───── Input records ─────
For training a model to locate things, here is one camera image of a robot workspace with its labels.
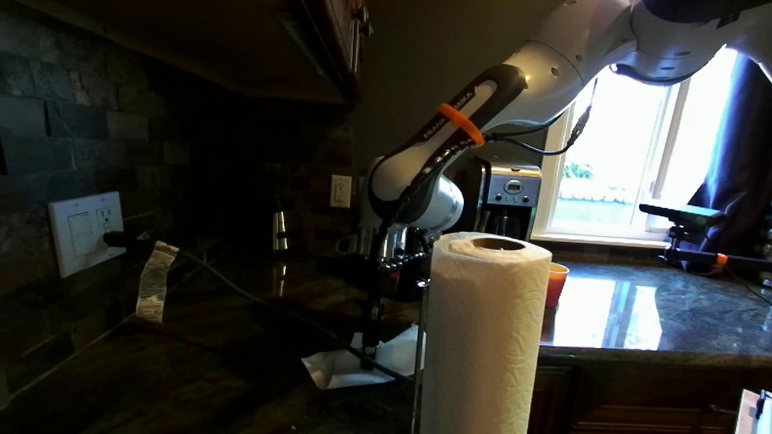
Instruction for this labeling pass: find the orange plastic cup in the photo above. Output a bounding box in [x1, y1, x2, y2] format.
[544, 260, 571, 341]

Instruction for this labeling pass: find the white wall power outlet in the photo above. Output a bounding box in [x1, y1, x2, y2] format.
[47, 189, 129, 281]

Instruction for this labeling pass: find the black camera stand orange knob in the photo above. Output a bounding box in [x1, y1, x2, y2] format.
[638, 201, 772, 285]

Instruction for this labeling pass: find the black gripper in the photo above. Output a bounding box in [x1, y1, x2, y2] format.
[359, 230, 434, 370]

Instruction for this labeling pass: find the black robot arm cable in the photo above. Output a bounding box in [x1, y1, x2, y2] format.
[492, 99, 596, 159]

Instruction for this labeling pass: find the white paper towel roll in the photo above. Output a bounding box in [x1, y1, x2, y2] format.
[418, 230, 555, 434]

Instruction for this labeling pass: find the white light switch plate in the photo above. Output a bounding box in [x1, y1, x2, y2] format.
[329, 175, 355, 211]

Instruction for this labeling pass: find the white paper napkin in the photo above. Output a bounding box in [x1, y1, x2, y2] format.
[299, 323, 429, 393]

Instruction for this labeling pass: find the grey power cable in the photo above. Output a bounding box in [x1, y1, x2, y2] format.
[102, 227, 418, 383]

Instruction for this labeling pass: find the dark wooden wall cabinet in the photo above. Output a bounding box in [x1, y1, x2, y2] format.
[14, 0, 376, 107]

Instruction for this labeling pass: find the dark blue curtain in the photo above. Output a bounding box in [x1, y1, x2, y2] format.
[686, 51, 772, 260]

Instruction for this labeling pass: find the metal paper towel holder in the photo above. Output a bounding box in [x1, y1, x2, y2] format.
[409, 321, 428, 434]

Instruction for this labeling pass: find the white tape piece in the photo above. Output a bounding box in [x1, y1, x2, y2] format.
[134, 240, 181, 327]

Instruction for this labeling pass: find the bright white-framed window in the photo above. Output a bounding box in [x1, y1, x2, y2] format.
[534, 47, 743, 244]

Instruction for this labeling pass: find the wooden base cabinet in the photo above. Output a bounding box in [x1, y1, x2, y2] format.
[526, 360, 772, 434]

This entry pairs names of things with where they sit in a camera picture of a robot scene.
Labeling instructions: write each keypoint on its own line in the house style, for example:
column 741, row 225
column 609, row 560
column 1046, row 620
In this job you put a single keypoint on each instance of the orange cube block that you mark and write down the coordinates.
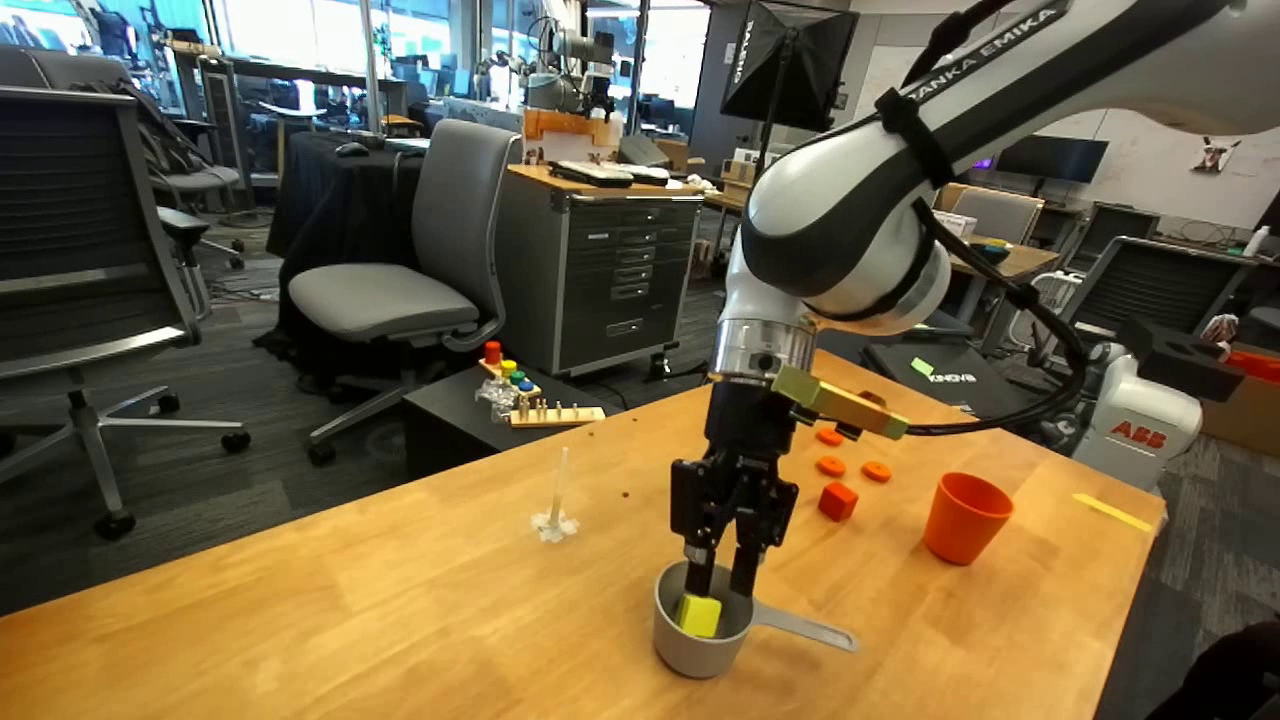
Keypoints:
column 836, row 503

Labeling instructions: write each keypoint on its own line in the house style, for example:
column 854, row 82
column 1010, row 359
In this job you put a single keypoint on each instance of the black draped table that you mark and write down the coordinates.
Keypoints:
column 342, row 200

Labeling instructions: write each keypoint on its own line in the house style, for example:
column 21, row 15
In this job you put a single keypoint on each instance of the black mesh office chair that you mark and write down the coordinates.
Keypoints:
column 82, row 200

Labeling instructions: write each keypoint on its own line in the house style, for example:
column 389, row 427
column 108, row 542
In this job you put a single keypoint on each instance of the clear peg stand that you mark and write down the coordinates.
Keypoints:
column 553, row 525

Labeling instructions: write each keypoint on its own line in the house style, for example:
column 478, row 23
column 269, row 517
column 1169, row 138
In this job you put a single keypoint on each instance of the black softbox light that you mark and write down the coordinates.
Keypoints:
column 803, row 72

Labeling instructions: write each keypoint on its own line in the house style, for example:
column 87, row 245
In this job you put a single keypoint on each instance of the orange plastic cup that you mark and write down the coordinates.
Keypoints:
column 964, row 522

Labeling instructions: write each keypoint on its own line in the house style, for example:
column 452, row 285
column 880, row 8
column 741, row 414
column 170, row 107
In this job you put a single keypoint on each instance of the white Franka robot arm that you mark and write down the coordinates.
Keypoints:
column 825, row 225

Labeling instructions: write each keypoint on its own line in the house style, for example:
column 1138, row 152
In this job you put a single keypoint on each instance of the grey office chair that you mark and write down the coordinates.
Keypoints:
column 385, row 301

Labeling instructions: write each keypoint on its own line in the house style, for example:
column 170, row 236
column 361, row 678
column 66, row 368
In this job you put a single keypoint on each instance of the grey measuring cup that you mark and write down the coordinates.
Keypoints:
column 694, row 654

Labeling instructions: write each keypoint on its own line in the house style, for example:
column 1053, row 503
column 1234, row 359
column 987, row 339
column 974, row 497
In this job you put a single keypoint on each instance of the yellow block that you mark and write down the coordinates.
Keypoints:
column 698, row 614

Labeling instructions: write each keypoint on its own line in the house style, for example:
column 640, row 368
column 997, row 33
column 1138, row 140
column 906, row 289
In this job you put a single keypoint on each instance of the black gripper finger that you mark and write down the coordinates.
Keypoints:
column 701, row 560
column 749, row 560

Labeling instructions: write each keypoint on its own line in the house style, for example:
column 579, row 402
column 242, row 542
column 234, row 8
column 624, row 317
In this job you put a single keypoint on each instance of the white ABB robot base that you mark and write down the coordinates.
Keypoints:
column 1135, row 414

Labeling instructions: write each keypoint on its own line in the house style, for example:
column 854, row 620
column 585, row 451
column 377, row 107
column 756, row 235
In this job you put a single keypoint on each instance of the dark office chair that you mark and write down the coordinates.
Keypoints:
column 200, row 183

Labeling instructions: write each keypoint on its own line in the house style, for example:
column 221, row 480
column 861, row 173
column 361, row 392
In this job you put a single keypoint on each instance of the black low box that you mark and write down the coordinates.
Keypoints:
column 447, row 423

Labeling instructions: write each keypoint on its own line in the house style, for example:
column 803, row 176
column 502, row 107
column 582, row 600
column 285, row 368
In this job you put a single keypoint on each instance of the colourful wooden toy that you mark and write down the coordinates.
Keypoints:
column 515, row 386

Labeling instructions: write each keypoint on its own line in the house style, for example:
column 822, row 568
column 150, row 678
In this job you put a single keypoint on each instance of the yellow tape strip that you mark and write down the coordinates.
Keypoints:
column 1112, row 514

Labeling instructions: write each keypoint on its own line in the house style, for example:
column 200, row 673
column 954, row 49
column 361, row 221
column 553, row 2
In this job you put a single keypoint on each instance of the cardboard box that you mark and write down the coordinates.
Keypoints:
column 1246, row 423

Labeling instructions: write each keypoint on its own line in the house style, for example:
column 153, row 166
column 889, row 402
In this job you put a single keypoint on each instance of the black mesh chair back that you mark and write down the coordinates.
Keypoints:
column 1152, row 285

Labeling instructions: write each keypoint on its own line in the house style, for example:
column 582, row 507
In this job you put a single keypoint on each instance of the red box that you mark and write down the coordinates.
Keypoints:
column 1252, row 367

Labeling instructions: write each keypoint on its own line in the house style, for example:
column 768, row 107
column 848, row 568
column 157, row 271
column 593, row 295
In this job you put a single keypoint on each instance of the orange box on cabinet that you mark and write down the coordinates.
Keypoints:
column 566, row 133

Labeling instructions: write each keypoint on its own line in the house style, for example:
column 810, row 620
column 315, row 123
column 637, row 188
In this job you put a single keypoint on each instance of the black mat with green mark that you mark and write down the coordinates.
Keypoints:
column 934, row 399

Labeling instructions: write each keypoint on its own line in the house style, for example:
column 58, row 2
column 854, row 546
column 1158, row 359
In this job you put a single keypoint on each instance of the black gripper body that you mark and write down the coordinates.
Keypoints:
column 741, row 461

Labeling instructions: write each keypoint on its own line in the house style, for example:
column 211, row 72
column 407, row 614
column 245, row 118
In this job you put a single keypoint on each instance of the small white dog figure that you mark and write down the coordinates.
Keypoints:
column 1214, row 152

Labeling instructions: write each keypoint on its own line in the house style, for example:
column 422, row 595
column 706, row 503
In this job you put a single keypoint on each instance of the yellow-green wrist camera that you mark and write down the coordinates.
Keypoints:
column 840, row 402

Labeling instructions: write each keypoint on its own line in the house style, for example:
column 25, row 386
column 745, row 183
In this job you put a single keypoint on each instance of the grey drawer cabinet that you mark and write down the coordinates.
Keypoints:
column 603, row 282

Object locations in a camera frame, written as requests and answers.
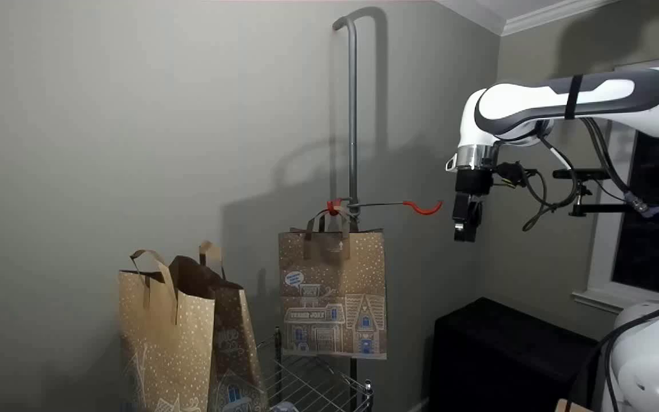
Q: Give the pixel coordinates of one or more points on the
─────
*What is expected*
Copy out, exactly and alone, the lines of the entries above between the ones holding "column 389, row 427" and "column 1169, row 138", inclusive.

*Result below*
column 389, row 427
column 108, row 542
In this job you put a single keypoint on each instance of the clear peg stand that you mark and write down the coordinates.
Keypoints:
column 553, row 525

Labeling instructions: write each keypoint on its own line in the house style, for example:
column 478, row 23
column 269, row 517
column 1169, row 138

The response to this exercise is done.